Concerning wetsuits, we recognise that some external events are ‘wetsuit-compulsory’ and people need to use them for training. However, their use is considered by many not to be within the true spirit of an all year round open-air swimming club.

The true spirit of the Serpentine is skins. Thankfully, this isn’t quite what it sounds. You don’t have to risk arrest for indecent exposure in Hyde Park. You can wear a swimming costume. But there are also pretty strict rules in open-water swimming on what constitutes a costume. It should be of a material not offering any form of thermal protection or buoyancy. It should be sleeveless (i.e. no creep below the shoulders) and legless (i.e. nothing that extends to the upper leg below the crotch). You can wear a hat. Hats are legit as long as you only wear one of them. But don’t even begin to think about those nifty boots or gloves. Covering your hands and feet is strictly prohibited. Goose fat, whilst allowed, has long gone out of fashion. Contrary to what people used to think, it doesn’t keep you warm, it just makes you sticky, and it’s impossible to get off. But for long swims it is advisable to rub a bit of grease in places prone to chafing. That was one of the things I learned in Formentera, where some of the customs of this strange world had been revealed to me for the first time.

But the etiquette of clothing doesn’t end there. It’s not just about what you wear in the water, it’s also about what you put on afterwards. You have approximately ten minutes after getting out of the water before the afterdrop occurs, more commonly known as ‘the shivers’. Use that time wisely and get dressed as quickly as possible. Replace your swimming hat with a woolly version, even if it’s a bright sunny day. Take off your costume and put on warm clothes. And my top tip is: go commando. There is nothing more fiddly than a bra and knickers when you’re cold, so go without – with all the layers nobody’s going to know.

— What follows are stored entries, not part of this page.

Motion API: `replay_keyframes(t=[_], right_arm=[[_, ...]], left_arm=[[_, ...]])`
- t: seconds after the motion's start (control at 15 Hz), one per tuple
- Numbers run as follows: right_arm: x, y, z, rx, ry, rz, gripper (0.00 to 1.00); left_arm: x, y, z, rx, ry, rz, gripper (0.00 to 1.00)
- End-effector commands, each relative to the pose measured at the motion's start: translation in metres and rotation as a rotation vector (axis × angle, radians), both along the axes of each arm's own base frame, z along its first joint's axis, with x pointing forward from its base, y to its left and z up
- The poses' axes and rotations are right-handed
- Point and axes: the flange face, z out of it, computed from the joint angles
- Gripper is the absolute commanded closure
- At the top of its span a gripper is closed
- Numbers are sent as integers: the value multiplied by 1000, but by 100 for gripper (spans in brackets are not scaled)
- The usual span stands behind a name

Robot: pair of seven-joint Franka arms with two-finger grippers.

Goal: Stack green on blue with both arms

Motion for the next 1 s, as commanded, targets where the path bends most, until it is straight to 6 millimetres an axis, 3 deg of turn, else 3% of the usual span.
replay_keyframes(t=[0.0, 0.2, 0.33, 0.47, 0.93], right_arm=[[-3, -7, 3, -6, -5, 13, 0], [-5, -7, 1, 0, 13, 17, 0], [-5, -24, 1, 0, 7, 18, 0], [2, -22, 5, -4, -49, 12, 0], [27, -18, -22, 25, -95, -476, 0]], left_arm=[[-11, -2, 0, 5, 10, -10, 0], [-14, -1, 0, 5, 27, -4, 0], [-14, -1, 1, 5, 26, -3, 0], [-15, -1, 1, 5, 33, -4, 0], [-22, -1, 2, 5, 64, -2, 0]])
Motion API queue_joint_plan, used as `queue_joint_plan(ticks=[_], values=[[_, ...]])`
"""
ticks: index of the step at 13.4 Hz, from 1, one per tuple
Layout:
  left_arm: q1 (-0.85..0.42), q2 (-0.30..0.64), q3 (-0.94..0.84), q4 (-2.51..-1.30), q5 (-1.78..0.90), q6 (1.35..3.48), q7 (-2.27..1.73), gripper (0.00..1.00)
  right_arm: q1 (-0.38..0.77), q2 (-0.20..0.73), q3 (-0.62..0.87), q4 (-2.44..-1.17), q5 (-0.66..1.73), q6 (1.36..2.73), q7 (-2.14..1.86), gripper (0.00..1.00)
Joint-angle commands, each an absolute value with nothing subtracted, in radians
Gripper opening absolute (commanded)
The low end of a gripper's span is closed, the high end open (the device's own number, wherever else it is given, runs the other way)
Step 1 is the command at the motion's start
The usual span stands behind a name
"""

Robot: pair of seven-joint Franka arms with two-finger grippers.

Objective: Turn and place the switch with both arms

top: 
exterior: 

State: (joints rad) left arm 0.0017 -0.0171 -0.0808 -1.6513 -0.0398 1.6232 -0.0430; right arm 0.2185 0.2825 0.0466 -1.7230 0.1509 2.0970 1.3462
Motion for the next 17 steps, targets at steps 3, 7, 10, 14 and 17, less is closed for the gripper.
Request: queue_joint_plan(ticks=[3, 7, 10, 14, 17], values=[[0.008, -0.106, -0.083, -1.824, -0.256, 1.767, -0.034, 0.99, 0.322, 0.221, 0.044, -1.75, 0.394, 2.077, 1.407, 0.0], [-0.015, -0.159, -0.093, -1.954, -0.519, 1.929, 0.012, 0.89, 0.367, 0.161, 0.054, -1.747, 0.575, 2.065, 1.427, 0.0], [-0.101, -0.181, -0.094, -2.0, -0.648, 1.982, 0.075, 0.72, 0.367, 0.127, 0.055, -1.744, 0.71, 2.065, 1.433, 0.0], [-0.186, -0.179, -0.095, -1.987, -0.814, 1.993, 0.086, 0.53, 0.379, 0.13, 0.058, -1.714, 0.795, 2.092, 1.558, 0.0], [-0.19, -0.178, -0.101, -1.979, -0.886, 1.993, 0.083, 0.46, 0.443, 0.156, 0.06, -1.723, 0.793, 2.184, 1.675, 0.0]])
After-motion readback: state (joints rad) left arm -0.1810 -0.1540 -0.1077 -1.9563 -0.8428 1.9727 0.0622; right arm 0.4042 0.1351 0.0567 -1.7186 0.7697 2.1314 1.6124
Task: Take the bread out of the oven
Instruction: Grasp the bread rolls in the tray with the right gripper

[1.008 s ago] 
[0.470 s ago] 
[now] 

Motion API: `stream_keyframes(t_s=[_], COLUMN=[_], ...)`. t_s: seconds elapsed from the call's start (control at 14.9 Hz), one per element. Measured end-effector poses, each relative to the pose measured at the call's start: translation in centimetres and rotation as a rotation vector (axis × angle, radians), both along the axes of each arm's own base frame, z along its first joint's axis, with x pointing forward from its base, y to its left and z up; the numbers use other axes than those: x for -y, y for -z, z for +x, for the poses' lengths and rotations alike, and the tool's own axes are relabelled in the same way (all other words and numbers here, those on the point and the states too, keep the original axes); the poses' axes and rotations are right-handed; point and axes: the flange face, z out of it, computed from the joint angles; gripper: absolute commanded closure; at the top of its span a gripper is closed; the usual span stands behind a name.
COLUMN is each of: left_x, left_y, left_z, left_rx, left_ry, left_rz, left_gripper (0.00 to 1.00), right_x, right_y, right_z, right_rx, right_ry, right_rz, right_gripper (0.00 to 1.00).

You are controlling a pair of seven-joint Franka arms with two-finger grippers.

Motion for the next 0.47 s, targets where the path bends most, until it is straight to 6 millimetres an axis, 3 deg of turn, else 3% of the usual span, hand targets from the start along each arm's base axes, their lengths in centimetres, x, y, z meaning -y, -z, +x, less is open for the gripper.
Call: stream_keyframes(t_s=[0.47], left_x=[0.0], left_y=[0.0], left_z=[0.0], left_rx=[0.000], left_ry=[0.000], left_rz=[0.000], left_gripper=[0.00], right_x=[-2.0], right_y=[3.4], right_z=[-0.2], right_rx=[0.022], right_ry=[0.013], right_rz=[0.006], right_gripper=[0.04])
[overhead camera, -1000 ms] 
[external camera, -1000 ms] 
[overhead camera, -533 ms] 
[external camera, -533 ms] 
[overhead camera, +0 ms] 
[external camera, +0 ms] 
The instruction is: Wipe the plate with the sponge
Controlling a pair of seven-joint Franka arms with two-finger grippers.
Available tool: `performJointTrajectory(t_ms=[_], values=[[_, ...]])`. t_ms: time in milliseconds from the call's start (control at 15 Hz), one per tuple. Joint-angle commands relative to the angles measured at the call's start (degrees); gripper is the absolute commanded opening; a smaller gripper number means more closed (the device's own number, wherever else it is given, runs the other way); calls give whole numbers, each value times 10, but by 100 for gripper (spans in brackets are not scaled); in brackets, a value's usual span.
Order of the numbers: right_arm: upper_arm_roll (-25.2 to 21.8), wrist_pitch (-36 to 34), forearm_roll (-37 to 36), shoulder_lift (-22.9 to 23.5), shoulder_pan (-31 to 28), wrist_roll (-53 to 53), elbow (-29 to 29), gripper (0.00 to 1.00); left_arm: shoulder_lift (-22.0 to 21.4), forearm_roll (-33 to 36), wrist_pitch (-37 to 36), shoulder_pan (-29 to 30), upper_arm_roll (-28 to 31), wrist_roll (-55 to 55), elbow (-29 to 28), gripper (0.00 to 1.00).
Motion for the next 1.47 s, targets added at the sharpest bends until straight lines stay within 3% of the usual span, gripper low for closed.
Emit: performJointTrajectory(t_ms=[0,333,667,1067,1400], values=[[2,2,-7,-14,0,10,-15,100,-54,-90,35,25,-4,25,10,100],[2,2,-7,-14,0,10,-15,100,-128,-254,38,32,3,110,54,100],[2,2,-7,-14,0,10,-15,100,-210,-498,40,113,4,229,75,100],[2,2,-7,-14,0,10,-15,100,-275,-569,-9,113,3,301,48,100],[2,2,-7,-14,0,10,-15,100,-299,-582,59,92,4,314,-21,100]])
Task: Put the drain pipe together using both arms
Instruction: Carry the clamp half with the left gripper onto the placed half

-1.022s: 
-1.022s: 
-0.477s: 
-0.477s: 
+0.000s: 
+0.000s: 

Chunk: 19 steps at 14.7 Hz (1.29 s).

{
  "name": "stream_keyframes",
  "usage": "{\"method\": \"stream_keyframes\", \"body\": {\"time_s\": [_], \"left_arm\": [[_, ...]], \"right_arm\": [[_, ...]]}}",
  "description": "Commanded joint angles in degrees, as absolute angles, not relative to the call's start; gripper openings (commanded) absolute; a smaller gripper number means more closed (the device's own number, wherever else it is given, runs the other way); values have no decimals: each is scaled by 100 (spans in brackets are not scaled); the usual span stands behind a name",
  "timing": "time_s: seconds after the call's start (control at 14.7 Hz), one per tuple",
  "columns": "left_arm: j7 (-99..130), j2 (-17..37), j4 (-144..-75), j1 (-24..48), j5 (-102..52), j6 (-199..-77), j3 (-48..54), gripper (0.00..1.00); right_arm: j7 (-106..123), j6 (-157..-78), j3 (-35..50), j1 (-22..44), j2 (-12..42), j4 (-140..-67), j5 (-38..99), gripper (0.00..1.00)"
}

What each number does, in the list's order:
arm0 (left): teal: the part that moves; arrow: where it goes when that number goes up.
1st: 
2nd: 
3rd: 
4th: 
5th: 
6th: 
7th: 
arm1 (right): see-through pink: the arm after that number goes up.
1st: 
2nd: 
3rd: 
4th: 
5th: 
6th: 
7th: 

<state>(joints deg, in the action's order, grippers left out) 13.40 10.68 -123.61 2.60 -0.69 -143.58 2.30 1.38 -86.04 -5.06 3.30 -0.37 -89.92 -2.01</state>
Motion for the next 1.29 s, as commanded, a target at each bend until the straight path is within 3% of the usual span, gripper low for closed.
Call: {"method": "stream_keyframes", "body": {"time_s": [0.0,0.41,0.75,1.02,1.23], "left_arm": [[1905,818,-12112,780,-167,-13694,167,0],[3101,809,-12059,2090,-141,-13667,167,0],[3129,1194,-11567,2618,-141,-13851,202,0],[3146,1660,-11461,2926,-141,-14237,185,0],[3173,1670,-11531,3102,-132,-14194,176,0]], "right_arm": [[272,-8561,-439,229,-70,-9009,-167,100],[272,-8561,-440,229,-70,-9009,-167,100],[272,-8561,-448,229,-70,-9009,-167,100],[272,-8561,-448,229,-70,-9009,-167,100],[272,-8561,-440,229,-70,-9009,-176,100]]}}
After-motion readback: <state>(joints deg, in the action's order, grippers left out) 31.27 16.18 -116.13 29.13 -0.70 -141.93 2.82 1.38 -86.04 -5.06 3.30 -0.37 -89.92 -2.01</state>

I have also recently discovered a fabulous accoutrement called the Dryrobe. The clue is in the title: a robe that keeps you dry. It’s a huge, hooded black cloak which makes you look a bit like the Grim Reaper. If you put it on as soon as you leave the water, you can get changed under it and then huddle in it to get warm. I can tell that all the hardcore open-water swimmers are a bit disdainful of the Dryrobe. Boris and Nick don’t have one. My hunch is that it’s not because of the way it looks but because it offers a bit too much comfort for the elite cold-water athlete. But even those who do own one – and there are lots who do – seem to shed it before encountering civilisation. Not me. I wear mine home on the tube. Everyone at the Serpentine thinks this is hysterical but I don’t understand what’s funny. Just call me Jessica, the Grim Reaper.

And finally, there’s one more piece of clothing that has also changed my life since I started swimming in the open air. Shoelaces. Not the ones that are impossible to tie up when your fingers are shaking with the cold but the fizzy strawberry liquorice ones. They are manna after a swim. Whoever decided to turn laces into liquorice was a genius. Swimming and woolly hats off to him.